北海道江別市で男子大学生が集団暴行を受けて死亡し現金などが奪われた事件の裁判員裁判が6月25日、札幌地裁で開かれ、強盗致死罪などに問われている川村葉音被告(21)に対し、札幌地裁は「懲役30年」を言い渡しました。
川村葉音被告(21)と滝沢海裕被告(当時18)、当時16歳の少年の男女3人は2024年、江別市の公園で、大学生の長谷知哉さん(当時20)を、長谷さんの交際相手だった八木原亜麻被告(21)ら別の男女3人と共謀し、集団暴行を加えて死亡させ、現金などを奪ったとして強盗致死などの罪に問われていました。
これまでの裁判で、検察側は、川村被告に対し「犯行は著しく悪質で、情状に酌量すべき事情が見いだせない」として無期懲役を求刑。
一方、弁護側は「最初から加害行為を計画していたものではなく、偶発的だった」として、「13年の有期懲役が妥当だ」としていました。
25日午後から開かれた判決公判で、札幌地裁の高杉昌希裁判長は、無期懲役が求刑されていた川村被告に対し「懲役30年」を言い渡しました。
裁判長は川村被告について「端緒を作り出したと言える」「共犯者の暴行をエスカレートするような行動をとったといえる」としながらも、「特に主導したとはいえず、死亡の直接的な寄与は限定的」と懲役30年とした理由を述べました。

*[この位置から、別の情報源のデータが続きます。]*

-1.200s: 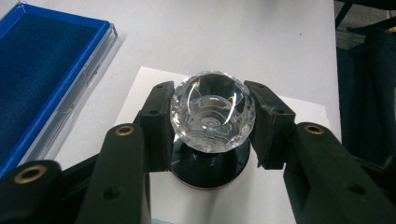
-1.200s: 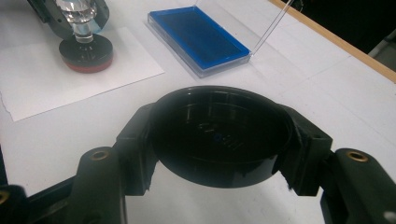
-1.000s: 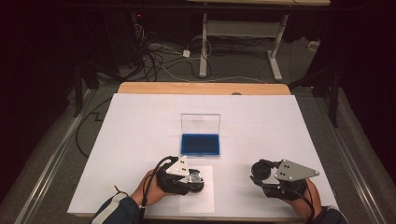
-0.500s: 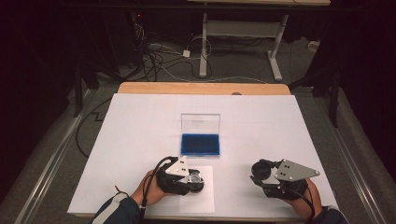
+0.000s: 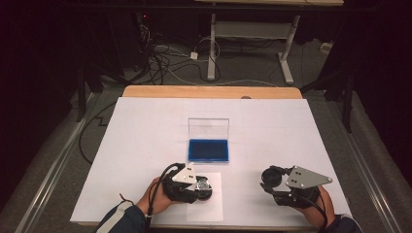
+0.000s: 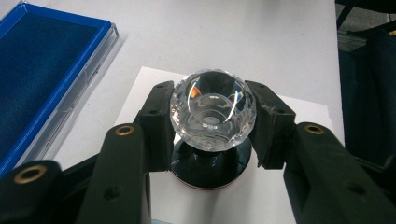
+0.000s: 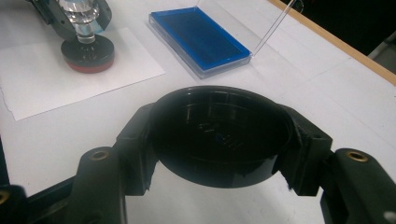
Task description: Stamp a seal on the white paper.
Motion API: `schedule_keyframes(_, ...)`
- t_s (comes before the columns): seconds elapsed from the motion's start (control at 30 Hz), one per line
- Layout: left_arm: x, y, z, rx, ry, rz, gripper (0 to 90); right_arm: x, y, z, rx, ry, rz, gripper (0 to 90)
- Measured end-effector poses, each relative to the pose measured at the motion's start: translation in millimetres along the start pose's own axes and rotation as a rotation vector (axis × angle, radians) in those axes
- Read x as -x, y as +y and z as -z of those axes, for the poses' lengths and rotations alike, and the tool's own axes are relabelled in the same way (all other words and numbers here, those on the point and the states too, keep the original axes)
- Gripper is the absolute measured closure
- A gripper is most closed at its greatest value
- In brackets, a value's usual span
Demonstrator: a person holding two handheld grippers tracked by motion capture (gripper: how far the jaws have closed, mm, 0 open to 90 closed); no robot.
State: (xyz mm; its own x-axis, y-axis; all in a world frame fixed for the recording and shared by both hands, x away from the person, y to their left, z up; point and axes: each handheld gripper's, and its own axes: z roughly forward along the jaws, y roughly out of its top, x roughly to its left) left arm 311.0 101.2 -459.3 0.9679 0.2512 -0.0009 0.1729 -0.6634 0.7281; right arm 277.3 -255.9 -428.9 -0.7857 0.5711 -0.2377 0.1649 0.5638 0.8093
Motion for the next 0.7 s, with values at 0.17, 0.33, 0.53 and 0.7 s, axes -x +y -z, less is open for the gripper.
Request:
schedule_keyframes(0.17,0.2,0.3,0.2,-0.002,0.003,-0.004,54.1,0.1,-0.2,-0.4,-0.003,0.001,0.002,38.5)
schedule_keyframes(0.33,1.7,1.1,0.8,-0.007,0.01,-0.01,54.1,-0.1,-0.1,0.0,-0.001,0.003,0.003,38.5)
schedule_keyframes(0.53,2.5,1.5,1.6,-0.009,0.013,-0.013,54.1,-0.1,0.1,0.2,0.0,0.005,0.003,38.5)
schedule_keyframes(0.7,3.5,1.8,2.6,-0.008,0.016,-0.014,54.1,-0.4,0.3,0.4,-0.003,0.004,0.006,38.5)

また懲役20年が求刑されていた滝沢被告には、「ライダーキックといい飛び蹴りをし、本件犯行を助長した行動をしている」「死亡への寄与は限定的」として、求刑通り懲役20年。
懲役5年以上10年以下の不定期刑が求刑されていた当時16歳の少年には「死亡への寄与は限定的」「比較的従属的だとしても犯行の責任は相応に重い」と指摘し、「懲役9年~13年の不定期刑」の判決を下しました。